Brad and Angelina, Tom and Katie, Nick and Jessica -- it seems people can’t get enough of hearing about the gritty details of celebrities’ lives.

It's called being "star struck" and it's a phenomenon that is not only bigger than life -- it's bigger than ever.

"You have a confluence of forces coming together in technology and the media to make it happen and it's worldwide and it's multiplying like lice," says Stuart Fischoff, PhD, spokesman for the American Psychological Association and professor emeritus of media psychology at the California State University at Los Angeles.

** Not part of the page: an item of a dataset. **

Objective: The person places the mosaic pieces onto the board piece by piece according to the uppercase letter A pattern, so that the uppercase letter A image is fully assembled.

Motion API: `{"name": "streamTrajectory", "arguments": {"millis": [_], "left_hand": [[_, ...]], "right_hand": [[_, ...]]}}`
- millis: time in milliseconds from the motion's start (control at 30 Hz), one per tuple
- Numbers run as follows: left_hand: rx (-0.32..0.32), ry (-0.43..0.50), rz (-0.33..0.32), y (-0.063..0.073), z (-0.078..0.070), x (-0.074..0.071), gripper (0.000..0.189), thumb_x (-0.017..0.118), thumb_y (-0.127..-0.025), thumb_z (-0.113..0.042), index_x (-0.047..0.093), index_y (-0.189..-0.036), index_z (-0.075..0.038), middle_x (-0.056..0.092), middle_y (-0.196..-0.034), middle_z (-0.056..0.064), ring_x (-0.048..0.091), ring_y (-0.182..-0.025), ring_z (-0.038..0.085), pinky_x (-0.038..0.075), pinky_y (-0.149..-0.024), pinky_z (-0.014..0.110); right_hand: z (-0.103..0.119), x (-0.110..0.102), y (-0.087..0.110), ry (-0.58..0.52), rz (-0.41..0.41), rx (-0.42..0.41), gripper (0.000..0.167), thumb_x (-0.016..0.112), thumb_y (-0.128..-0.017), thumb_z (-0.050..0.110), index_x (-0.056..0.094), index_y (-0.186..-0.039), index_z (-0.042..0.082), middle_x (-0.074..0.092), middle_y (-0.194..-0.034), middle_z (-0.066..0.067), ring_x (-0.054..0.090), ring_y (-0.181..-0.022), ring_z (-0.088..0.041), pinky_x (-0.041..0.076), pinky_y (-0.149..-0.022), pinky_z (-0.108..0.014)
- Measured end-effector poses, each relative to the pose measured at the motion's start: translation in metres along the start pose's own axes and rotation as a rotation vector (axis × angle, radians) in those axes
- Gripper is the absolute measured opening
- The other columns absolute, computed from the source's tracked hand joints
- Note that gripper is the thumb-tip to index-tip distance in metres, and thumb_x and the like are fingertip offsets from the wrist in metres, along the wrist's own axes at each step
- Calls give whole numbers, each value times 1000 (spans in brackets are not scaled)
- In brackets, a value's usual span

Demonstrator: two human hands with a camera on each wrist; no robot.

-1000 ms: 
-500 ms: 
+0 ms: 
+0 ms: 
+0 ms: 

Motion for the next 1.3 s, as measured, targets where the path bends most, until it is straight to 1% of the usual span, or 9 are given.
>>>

Indeed, from the international mania of the New York Post's Page Six, to increasing circulation of celebrity-driven publications like People, US, OK, and In Style, to the cult star status of gossip reporters like Entertainment Tonight's Mary Hart and the New York Daily News’ Rush & Malloy, there is no question that all-things-celebrity have captured -- and are keeping -- our attention like never before.

But what drives our endless fascination with celebrity worship? And more importantly, can its enticing seduction ever be harmful to our health?

The answer, it seems, depends a lot on who is doing the worshipping -- and the reasons why.

"Like most things there’s a dimensional approach here; there are some people who are fascinated by celebrities lives, but also involved in meaningful activities and relationships in their own lives, and for these people star watching is usually a harmless diversion," says Eric Hollander, MD, professor of psychiatry and director of the Compulsive, Impulsive and Anxiety Disorders program at Mt. Sinai School of Medicine in New York City.

For others, however, things don't go quite that way. Hollander says there are an increasing number of us for whom the fascination with celebrities is a substitution for real life -- with the focus on a celebrity replacing the focus that should be on our own lives. And that, he says, is the point at which some folks begin to get into trouble.

Depression, anxiety, and a decrease in self-esteem are just some of the documented problems that can result when we take the focus off our own lives and instead focus all our energy on the life of a celebrity.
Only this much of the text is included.